Com. v. Merschat, J.
1479 WDA 2015
Pa. Super. Ct.Jul 25, 2016Background
- On March 19, 2009, Merschat was stopped for speeding, failed field sobriety tests, and a hospital blood test showed BAC .195%.
- The State Police erased the dash-cam recording before trial; the defense moved to suppress evidence under Pa. R. Crim. P. 573; the trial court denied suppression.
- At trial the Commonwealth’s toxicologist, Jennifer Janssen, testified although no written expert report had been produced; defense counsel did not request one.
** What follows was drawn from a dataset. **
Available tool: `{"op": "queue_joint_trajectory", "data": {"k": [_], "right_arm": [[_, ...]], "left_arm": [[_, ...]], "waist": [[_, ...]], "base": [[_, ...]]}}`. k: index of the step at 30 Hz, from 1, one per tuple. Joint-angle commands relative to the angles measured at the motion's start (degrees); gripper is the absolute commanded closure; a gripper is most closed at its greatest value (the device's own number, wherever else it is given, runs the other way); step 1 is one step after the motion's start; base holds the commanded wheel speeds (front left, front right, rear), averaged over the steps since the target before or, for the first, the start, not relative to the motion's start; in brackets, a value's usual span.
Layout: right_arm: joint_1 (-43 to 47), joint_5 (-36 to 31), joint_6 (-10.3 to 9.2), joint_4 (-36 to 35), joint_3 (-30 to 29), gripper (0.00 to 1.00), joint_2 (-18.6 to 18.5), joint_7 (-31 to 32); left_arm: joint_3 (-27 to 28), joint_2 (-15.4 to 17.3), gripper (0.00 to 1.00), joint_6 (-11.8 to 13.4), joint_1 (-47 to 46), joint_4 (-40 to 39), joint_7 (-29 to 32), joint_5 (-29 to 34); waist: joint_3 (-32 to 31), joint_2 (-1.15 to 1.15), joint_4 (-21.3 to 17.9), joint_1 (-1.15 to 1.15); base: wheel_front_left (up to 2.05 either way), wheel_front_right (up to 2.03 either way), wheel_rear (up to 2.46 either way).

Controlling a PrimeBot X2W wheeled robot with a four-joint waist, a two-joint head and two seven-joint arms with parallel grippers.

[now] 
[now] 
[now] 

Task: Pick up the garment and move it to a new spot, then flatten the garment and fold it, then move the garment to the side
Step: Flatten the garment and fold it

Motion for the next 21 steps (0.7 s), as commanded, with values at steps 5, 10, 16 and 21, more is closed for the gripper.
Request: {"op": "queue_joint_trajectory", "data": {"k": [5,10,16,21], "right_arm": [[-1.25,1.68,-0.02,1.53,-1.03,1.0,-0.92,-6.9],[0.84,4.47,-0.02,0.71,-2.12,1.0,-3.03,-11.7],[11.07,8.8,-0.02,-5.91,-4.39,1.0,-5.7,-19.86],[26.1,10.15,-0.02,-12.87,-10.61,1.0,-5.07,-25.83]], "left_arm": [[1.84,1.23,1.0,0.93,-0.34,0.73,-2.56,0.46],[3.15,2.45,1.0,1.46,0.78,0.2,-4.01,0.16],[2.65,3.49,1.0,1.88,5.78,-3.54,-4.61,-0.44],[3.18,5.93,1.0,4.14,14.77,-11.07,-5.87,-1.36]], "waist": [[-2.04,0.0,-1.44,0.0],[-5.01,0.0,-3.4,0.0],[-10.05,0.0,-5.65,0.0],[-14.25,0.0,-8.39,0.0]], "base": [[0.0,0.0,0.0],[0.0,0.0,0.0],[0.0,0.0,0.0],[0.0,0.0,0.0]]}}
Merschat was convicted of DUI–highest rate (second offense) and related offenses and sentenced to 90–180 days’ imprisonment plus probation.
- Merschat pursued direct appeal (unsuccessful), then filed a timely counseled PCRA petition after other post-trial proceedings; the PCRA court dismissed the petition and this appeal followed.
- On PCRA review Merschat alleged trial counsel was ineffective for (1) failing to preserve a Rule 573 dismissal claim on appeal, (2) failing to request Janssen’s expert report and object to her testimony, (3) failing to call Arvizu as an expert, and (4) that his sentence is illegal.
Issues
| Issue | Merschat's Argument | Commonwealth's Argument | Held |
|---|---|---|---|
| 1. Counsel ineffective for failing to preserve Rule 573 dismissal on appeal | Counsel’s appellate briefing waived the Rule 573 dismissal claim, so counsel lacked reasonable basis and prejudice exists; relief should exclude evidence or order new trial | Waiver did not equal total appellate default; counsel did preserve at least one appellate issue so defendant must prove all three Strickland-style prongs; dash-cam erasure was pursuant to routine policy, not bad faith, so underlying claim lacks arguable merit | Denied. No arguable merit because erasure followed standard retention policy; no bad faith; ineffective assistance not proven |
| 2. Counsel ineffective for not obtaining Janssen’s expert report / not objecting to testimony | An expert report would have limited Janssen to lab results and exposed qualification gaps | Janssen was qualified to opine on alcohol effects; an expert report was unnecessary because qualifications were disclosed at trial and such testimony is routinely admissible | Denied. Claim lacks arguable merit |
| 3. Counsel ineffective for not calling Arvizu as defense expert | Arvizu reviewed lab practices and could have undermined BAC reliability | To prove failure-to-call-witness, defendant must show witness existed, was available, known to counsel, willing to testify and prejudiced outcome; affidavit did not show availability/willingness | Denied. Affidavit failed to establish availability/willingness; no prejudice shown |
| 4. Sentence legality | Argues maximum for second DUI–highest rate is 60 days | Statutory scheme at sentencing time makes second DUI–highest rate a first-degree misdemeanor under §3803(b)(4), punishable up to five years; Musau/Grow decisions concerned DUI–general impairment and do not alter DUI–highest rate penalty | Denied. Sentence lawful under statutes in effect at sentencing |
Key Cases Cited
- Arizona v. Youngblood, 488 U.S. 51 (U.S. 1988) (bad-faith standard for destroyed evidence in due process analysis)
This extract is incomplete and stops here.